Milon les attendait à la gare.
– Le bateau chauffe, dit-il.
– Oui, mais nous ne partons pas ce soir.
– Ah ! pourquoi donc ?
– Tu le sauras demain.
Ils descendirent à l’hôtel d’Espagne, dont les fenêtres donnent sur la mer.
Marmouset dormit peu cette nuit-là. Il réfléchit beaucoup en revanche, et se dit :
– J’ai la conviction maintenant que Rocambole se moque de ses geôliers.
Au petit jour, il descendit dans la salle commune de l’hôtel et y trouva Milon.
Milon lisait les journaux anglais arrivés par le packett du matin.
Tout à coup Marmouset le vit pâlir.
– Qu’as-tu donc ? dit-il.
– Lisez, balbutia Milon d’une voix étranglée.
Et il tendit le Times à Marmouset en mettant le doigt sur le fameux entrefilet rédigé par sir Robert M…, le jovial gouverneur de Newgate.
« L’homme qui a donné le plus de souci au gouvernement de S. M. la reine depuis quelques mois, le fenian Rocambole, vient d’être arrêté à Dublin…
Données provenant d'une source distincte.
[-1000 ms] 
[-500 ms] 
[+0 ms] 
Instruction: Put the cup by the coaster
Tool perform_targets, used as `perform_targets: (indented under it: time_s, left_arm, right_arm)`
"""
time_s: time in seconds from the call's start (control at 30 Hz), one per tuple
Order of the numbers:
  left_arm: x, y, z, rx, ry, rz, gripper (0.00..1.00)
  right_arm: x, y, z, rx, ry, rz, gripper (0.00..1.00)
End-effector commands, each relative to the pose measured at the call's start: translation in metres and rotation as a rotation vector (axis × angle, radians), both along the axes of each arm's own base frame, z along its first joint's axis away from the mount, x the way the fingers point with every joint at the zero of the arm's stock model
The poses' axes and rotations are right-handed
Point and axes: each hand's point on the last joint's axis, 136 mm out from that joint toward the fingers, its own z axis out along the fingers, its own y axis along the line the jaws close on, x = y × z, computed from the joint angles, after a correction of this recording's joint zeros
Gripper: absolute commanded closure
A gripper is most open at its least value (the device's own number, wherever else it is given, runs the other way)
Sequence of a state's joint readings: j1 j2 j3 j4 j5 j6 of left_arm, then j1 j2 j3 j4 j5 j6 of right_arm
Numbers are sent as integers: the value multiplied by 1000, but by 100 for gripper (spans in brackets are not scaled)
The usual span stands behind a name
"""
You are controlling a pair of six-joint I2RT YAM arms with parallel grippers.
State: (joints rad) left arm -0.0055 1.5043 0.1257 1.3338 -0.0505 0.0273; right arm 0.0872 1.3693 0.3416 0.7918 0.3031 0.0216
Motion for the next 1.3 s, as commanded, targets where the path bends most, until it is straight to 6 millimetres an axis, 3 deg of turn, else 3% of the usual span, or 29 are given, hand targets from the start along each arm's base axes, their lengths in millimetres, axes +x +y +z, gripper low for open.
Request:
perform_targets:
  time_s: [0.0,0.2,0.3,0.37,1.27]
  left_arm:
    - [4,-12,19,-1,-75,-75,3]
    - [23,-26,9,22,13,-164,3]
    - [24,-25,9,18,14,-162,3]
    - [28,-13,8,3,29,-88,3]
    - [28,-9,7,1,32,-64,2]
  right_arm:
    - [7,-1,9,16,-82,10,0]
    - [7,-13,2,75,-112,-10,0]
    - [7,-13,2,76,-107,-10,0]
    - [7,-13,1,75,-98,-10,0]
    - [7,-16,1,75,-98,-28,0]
Marmouset eut un cri de joie.
– Es-tu bête ! dit-il.
– Bête ! dit Milon stupéfait.
– Sans doute. Voilà la preuve de ce que je soupçonnais…
– Comment ?
– Rocambole joue la police, et la police anglaise, persuadée que ce Rocambole est un ami de l’homme gris, annonce son arrestation. Or, comme Rocambole est à Newgate depuis quinze jours, on n’a pas pu l’arrêter à Dublin.
Donc, cet article est une note de police, à moins que Rocambole lui-même n’en soit l’auteur.
– Oh !
– Et cela pourrait être aussi, ajouta Marmouset.
– Mais… dans quel but ?
– Dans le but de nous avertir, au cas où miss Ellen ne nous aurait pas trouvés, qu’il a besoin de nous.
Et Marmouset reprit son chapeau.
– Viens avec moi, dit-il.
– Où cela ?
– Au télégraphe.
– Pourquoi faire ?
– Nous allons expédier une dépêche au révérend Patterson.
– Au nom de qui !
– Au nom de sir James, donc ! Du reste, Edward est descendu à l’hôtel d’Espagne sous ce nom.
– À quoi bon cette dépêche ?
– À ceci que le révérend Patterson nous répondra dans le cas où on aurait réellement arrêté un homme qui prendrait le nom de Rocambole.
Et, au télégraphe, Marmouset écrivit :
« Boulogne, 7 heures du matin.
« Rocambole parti pour Londres à minuit, via Calais. Teint pâle, moustaches noires. Une femme voyage avec lui. »
– Mais, s’écria Milon, c’est votre portrait que vous faites là, il me semble !
– J’ai mes raisons, dit Marmouset.
Et il attendit la réponse du révérend Patterson.